In the storage case, you prepare your data by splitting it into fixed evenly sized data shards, then feed them to the algorithm. After some number crunching, it will return some additional parity shards. This bag of shards make up the set of data you store on disk(s).

Those parity shards, are the magic sauce that lets you recover any combination of corrupted or missing shard(s).

It just amazes me that this works! It feels like some sort of magic, but it’s actually grounded in some clever mathematics, that I won’t attempt to explain or provide a strained analogy for, other people have done it better.

It’s not limitless though, the amount of parity shards dictates the maximum number of failed shards you can recover. So you’d base this on expected level of failure.

You could say you want one parity shard for each data shard, the downside to that approach is the storage required would be double, as well as increasing the computation time needed to recover from failure. Probably overkill for not much gain.

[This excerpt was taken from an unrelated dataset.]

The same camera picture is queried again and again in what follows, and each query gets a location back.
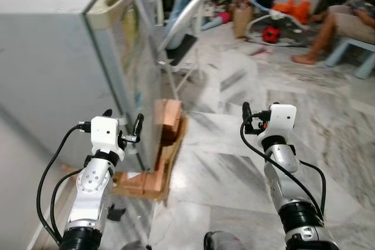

According to this post, Backblaze uses a parity of 3 for their Vault product, which from the sounds of it is the sweet spot between balancing the risk of failure vs. processing speed.

A Vault splits data into 17 shards, and has to calculate 3 parity shards from that, so that’s the configuration we use for performance measurements. Running in a single thread on Storage Pod hardware, our library can process incoming data at 149 megabytes per second.

Yeah, seen it all before

This might be common knowledge to a lot of people but I found it an interesting detour down the Wikipedia rabbit hole. I’m not sure if I’ll ever find myself implementing something that uses this, but it’s nice to have it in the toolbox.